- EXERCISE REQUIREMENTS
All the lines below need to be output exactly, apart from any images.
[Start of section]
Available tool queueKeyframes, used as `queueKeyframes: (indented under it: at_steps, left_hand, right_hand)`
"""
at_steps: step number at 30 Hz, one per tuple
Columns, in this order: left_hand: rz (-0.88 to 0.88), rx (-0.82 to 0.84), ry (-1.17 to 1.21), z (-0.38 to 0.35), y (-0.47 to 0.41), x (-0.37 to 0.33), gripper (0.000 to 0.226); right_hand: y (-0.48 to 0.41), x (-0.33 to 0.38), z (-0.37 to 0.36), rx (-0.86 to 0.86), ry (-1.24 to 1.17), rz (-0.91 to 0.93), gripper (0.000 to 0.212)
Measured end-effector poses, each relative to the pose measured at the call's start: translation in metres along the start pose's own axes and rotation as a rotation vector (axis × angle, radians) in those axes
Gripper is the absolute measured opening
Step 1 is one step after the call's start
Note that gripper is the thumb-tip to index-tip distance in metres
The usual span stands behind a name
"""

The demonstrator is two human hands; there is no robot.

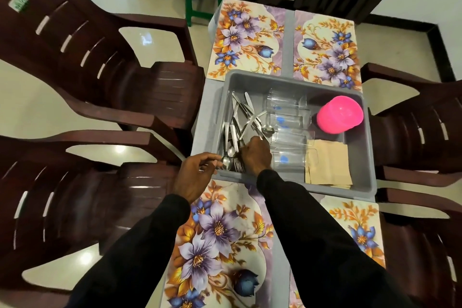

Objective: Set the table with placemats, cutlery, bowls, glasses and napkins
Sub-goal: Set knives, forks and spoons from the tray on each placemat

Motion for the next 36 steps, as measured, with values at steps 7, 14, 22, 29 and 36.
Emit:
queueKeyframes:
  at_steps: [7, 14, 22, 29, 36]
  left_hand:
    - [-0.068, -0.044, 0.021, 0.003, -0.02, -0.018, 0.023]
    - [-0.124, 0.193, 0.038, -0.047, -0.059, -0.047, 0.035]
    - [0.195, 0.009, 0.466, -0.043, -0.059, -0.019, 0.017]
    - [0.324, -0.089, 0.688, -0.019, -0.043, -0.006, 0.025]
    - [0.356, -0.106, 0.726, -0.016, -0.031, 0.002, 0.029]
  right_hand:
    - [0.02, 0.006, 0.074, -0.129, 0.054, 0.193, 0.007]
    - [0.034, 0.048, 0.13, 0.158, 0.026, 0.356, 0.006]
    - [-0.031, 0.057, 0.124, 0.044, -0.322, 0.348, 0.012]
    - [-0.097, 0.063, 0.054, -0.096, 0.205, 0.329, 0.018]
    - [-0.109, 0.077, 0.036, -0.146, 0.155, 0.156, 0.019]
Point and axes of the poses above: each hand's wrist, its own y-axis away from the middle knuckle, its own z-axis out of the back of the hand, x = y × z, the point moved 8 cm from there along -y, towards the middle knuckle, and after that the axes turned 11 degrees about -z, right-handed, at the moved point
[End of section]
- ANSWER
Available tool queueKeyframes, used as `queueKeyframes: (indented under it: at_steps, left_hand, right_hand)`
"""
at_steps: step number at 30 Hz, one per tuple
Columns, in this order: left_hand: rz (-0.88 to 0.88), rx (-0.82 to 0.84), ry (-1.17 to 1.21), z (-0.38 to 0.35), y (-0.47 to 0.41), x (-0.37 to 0.33), gripper (0.000 to 0.226); right_hand: y (-0.48 to 0.41), x (-0.33 to 0.38), z (-0.37 to 0.36), rx (-0.86 to 0.86), ry (-1.24 to 1.17), rz (-0.91 to 0.93), gripper (0.000 to 0.212)
Measured end-effector poses, each relative to the pose measured at the call's start: translation in metres along the start pose's own axes and rotation as a rotation vector (axis × angle, radians) in those axes
Gripper is the absolute measured opening
Step 1 is one step after the call's start
Note that gripper is the thumb-tip to index-tip distance in metres
The usual span stands behind a name
"""

The demonstrator is two human hands; there is no robot.


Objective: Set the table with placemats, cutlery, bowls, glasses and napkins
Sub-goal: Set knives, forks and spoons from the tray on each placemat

Motion for the next 36 steps, as measured, with values at steps 7, 14, 22, 29 and 36.
Emit:
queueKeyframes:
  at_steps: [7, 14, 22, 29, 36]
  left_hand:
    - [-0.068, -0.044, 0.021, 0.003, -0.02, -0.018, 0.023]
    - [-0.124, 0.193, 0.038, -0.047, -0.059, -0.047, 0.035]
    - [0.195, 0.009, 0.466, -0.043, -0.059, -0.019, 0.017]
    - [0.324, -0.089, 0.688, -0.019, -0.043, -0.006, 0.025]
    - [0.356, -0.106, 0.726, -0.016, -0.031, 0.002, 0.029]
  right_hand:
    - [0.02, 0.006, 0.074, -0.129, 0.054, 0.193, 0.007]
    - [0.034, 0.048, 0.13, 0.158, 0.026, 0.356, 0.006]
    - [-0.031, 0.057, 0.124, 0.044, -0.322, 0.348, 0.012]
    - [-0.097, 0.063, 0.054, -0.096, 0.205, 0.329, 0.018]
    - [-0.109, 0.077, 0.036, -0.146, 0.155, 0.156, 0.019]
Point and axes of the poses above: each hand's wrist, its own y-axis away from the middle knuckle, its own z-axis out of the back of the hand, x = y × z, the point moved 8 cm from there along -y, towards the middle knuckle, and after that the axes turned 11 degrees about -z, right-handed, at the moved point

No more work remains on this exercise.